On top of all that I also have to attend courses for staff development for which I get £10 for each half day. On top of that I also have to study a PGCE which cost money for the course and take up 3 hours a week in the class room and about 8 hours a week in course work and research. On top of that I also have to be observed teaching in class rooms (instead of the workshop) in my own unpaid time and also observe qualified teachers in my own time.
Come OFSED inspections and I have to set aside my own time to prepare the work from my classes for inspection and produce various bits of paper work.

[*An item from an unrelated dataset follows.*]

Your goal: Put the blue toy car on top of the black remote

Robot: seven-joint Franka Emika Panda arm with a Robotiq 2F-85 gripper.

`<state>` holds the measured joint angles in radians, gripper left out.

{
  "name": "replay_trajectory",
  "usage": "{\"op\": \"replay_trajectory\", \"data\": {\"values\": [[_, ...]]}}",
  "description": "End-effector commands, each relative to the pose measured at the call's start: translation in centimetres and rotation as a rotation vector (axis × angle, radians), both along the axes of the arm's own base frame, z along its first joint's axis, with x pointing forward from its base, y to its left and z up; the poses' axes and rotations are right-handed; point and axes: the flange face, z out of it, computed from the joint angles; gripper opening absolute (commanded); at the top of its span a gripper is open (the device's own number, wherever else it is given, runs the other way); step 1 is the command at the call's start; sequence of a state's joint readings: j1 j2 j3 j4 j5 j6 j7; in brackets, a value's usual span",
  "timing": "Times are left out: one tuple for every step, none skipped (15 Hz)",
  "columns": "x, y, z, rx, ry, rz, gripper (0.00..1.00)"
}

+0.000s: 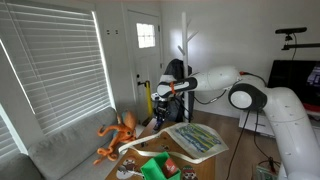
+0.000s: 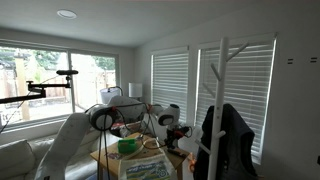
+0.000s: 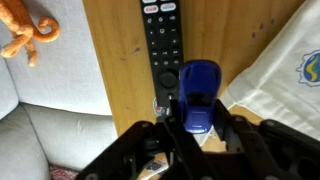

In all my other jobs, and I have worked in a number of industries, I have worked from 9-5 and that has been it. Any extra hours are paid for or taken as time off in lieu. Also I decided when I went on holiday and could chose a time when holidays were cheap. Can't do that as a teacher.
We don't get all summer off either as we have to work two weeks after the students have finished to finalise all the paper work for that year. Then we spend our unpaid summer updating and preparing the course for the next term including sourcing materials, updating facts and figures, reading any changes to the sylabus and the rewriting the course to ensure it meets the new criteria. We also order in any new teaching materials required and make up samples, works sheets and coursework so fit in with changes.
Now we are also expected to turn the lesson plans into popular TV gameshow formats so that the younger students can study in 5-10 minute increments and then load everything that has been done on to the college network so that it can be accessed by students on line come September.
We then start work a week before we get paid from so that we can prepare and set up classrooms, workshops, folders, storage, materials and photocopy all the notes for all the classes.
Then the long hours start again!
This is why I only want to teach 2 1/2 days a week as it take the other 2 1/2 days to fit it all in and have some evenings and weekends to myself.
I got my P60 today. I got a
gross pay of £8504.55 for the year.
Fortunately I teach adults on a long standing course so I have a fairly easy time of it. School teachers are resorting to wearing body armour for their own safety and having taught woodwork to school kids I can see why it is needed.
I won't swear, Mr Pig, but sometimes you really do talk out the wrong end of your sty!